Many a technologist has been impressed by science fiction. Some have even constructed, or rebuilt, total corporations round an thought launched in a narrative they learn, because the founders of Second Life and Meta did, working from the metaverse as imagined by Neal Stephenson in his seminal 1992 novel Snow Crash.

IEEE Spectrum has a historical past of operating superb sci-fi tales. Twenty years in the past, I labored with laptop scientist and novelist Vernor Vinge on his “Synthetic Serendipity,” a brief story he tailored from his novel Rainbows End only for publication in Spectrum. Vinge’s work is knowledgeable by his analysis and relationships with a few of the world’s main technologists, which in flip gave me loads of background for the accompanying 2004 Spectrum article “Mike Villas’s World.” Vinge’s story of the close to future explored then-nascent applied sciences, akin to 3D printing, augmented actuality, and superior search-engines, all of which Vinge depicts with beautiful readability and foresight.

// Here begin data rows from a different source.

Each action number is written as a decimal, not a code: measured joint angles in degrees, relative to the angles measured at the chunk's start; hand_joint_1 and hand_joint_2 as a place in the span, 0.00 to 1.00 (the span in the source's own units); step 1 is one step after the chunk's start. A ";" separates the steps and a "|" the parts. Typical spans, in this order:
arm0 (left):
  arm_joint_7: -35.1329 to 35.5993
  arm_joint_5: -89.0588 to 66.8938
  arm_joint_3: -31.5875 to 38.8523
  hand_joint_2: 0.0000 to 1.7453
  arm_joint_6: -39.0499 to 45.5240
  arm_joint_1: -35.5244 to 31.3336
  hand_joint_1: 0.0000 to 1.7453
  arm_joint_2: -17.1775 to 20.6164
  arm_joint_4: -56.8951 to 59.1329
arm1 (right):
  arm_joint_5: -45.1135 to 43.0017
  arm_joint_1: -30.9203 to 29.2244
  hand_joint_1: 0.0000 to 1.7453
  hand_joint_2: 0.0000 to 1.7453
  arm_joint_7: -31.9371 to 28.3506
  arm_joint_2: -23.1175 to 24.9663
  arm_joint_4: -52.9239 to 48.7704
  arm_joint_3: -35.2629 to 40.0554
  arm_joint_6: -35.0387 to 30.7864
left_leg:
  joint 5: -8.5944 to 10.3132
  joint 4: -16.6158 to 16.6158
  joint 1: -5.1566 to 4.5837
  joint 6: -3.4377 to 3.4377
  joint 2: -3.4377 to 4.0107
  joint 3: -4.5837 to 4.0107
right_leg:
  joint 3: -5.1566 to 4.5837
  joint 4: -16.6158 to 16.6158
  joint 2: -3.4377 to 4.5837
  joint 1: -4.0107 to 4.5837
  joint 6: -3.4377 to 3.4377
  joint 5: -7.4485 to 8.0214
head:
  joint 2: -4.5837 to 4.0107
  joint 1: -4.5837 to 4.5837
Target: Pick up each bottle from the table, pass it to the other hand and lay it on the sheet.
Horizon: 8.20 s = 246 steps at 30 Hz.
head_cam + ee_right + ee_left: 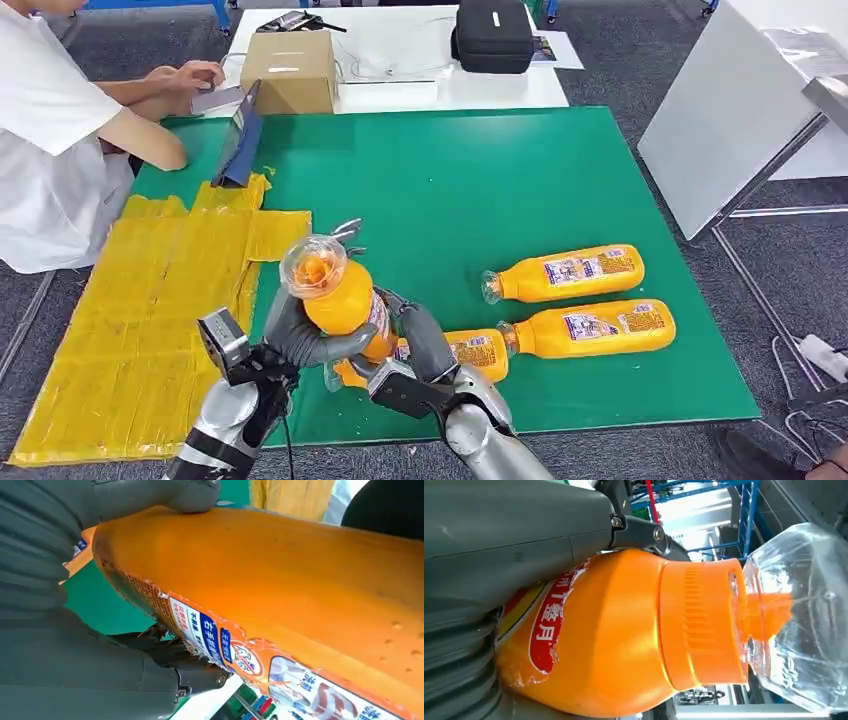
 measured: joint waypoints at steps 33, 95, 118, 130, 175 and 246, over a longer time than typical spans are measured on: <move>6.89 -26.14 4.59 1.00 28.15 -5.04 1.00 2.49 0.92 | -8.94 9.91 0.00 1.00 -3.59 -1.75 -22.17 -2.73 -5.07 | 0.07 0.00 0.07 -0.08 -0.05 -0.02 | -0.06 0.02 -0.05 0.09 -0.04 0.00 | 0.00 0.02; -0.92 -43.40 12.81 1.00 32.69 -13.80 0.00 12.09 45.96 | -2.55 5.16 0.00 1.00 5.97 -10.05 -27.60 -2.05 -2.86 | 0.13 -0.03 0.12 -0.19 -0.04 0.27 | 0.25 0.06 -0.03 0.12 -0.22 0.10 | 0.00 0.00; -9.62 -26.79 13.55 1.00 38.10 1.85 0.00 5.68 10.97 | 14.93 -2.51 0.00 1.00 13.81 -15.74 -14.53 7.87 3.45 | 0.11 -0.01 0.09 -0.16 -0.08 0.05 | 0.06 0.03 -0.04 0.11 -0.19 0.10 | 0.00 0.02; -9.62 -24.04 10.88 1.00 38.77 2.56 0.00 4.33 7.72 | 16.24 -4.06 0.00 1.00 14.86 -18.34 -8.92 11.04 3.43 | 0.12 -0.01 0.11 -0.17 -0.05 0.05 | 0.05 0.04 -0.03 0.13 -0.19 0.10 | 0.00 0.00; -9.62 -16.72 5.49 1.00 40.41 1.60 0.00 2.56 8.79 | 26.60 -10.60 1.00 1.00 23.39 -17.75 7.00 12.50 3.10 | 0.13 -0.01 0.09 -0.16 0.02 0.40 | 0.32 0.01 -0.01 0.13 -0.21 0.14 | 0.00 0.00; 3.78 6.56 -1.33 1.00 -9.38 0.04 0.00 1.57 6.82 | 11.00 5.76 1.00 1.00 2.89 -0.61 -10.99 -3.49 -17.32 | 0.08 -0.01 0.11 -0.22 -0.01 -0.01 | -0.05 0.04 -0.01 0.13 -0.20 0.10 | 0.00 0.00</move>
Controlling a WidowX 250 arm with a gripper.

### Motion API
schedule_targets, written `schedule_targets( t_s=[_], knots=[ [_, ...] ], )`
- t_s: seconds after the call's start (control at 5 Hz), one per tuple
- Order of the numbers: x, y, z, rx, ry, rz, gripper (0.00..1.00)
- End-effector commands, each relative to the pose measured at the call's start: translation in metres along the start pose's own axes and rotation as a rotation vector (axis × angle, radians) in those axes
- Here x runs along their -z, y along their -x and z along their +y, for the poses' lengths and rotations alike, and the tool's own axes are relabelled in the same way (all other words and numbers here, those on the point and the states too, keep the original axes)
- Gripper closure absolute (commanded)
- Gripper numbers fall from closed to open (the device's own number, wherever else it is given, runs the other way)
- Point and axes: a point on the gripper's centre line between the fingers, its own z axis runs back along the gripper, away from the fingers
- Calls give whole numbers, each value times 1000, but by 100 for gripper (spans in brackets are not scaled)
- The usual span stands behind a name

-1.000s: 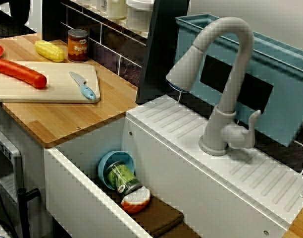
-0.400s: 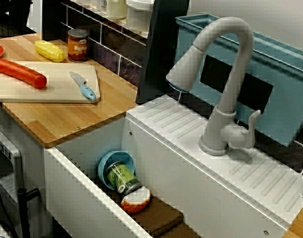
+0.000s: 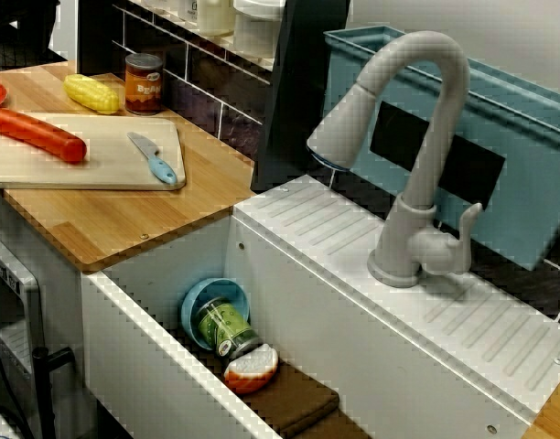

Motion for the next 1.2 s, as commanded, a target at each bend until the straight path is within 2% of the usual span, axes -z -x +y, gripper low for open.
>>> schedule_targets(
  t_s=[0.0,0.2,0.4,0.8,1.0],
  knots=[
    [-2,-7,-1,-58,24,-28,0],
    [-9,2,-4,-1,54,-2,0],
    [-23,20,-5,56,105,46,0],
    [-61,70,-7,184,200,202,0],
    [-62,83,-10,207,207,211,0]
  ],
)
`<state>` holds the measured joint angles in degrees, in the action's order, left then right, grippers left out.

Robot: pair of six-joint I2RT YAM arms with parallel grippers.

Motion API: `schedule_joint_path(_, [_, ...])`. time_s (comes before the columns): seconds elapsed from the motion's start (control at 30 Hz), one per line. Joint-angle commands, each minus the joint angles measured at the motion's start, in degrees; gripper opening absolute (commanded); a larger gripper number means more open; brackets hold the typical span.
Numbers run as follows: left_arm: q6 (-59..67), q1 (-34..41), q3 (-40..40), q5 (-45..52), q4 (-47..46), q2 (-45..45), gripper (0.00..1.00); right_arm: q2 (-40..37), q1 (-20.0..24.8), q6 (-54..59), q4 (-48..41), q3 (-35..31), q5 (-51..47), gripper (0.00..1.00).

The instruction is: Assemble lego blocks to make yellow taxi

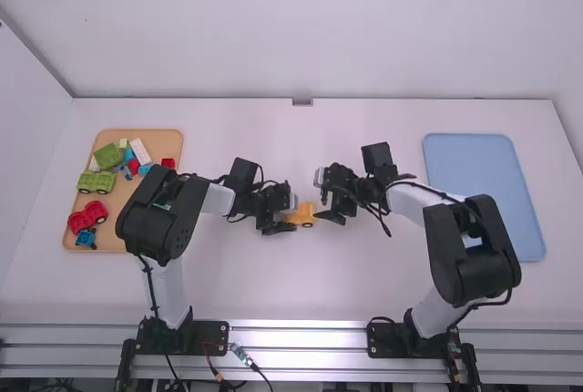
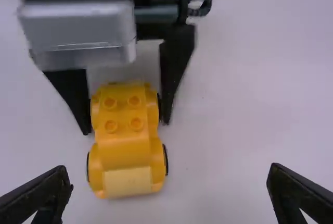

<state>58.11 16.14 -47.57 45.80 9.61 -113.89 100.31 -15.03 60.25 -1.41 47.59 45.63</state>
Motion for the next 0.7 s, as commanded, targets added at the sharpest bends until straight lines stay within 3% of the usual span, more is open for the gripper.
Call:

So when our News Manager Margo Anderson and Contributing Editor Charles Q. Choi hatched the concept for the science fiction/reality bundle featured on this situation, our native sci-fi maven, Special Projects Editor Stephen Cass, eagerly volunteered to shepherd the challenge. Stephen is coauthor of Hollyweird Science: From Quantum Quirks to the Multiverse (on the science proven in films and TV exhibits) and the editor of a number of sci-fi anthologies, together with Coming Soon Enough, printed by Spectrum 10 years in the past.

Choi recommended we rent the futurist Karl Schroeder, writer of 10 sci-fi novels, to put in writing the sci-fi story. Cass, Choi, and Schroeder then had a brainstorming session. Cass remembers, “I knew by the end of it that Karl had the chops to nail the real science concepts we wanted to explore, and come up with a compelling narrative.”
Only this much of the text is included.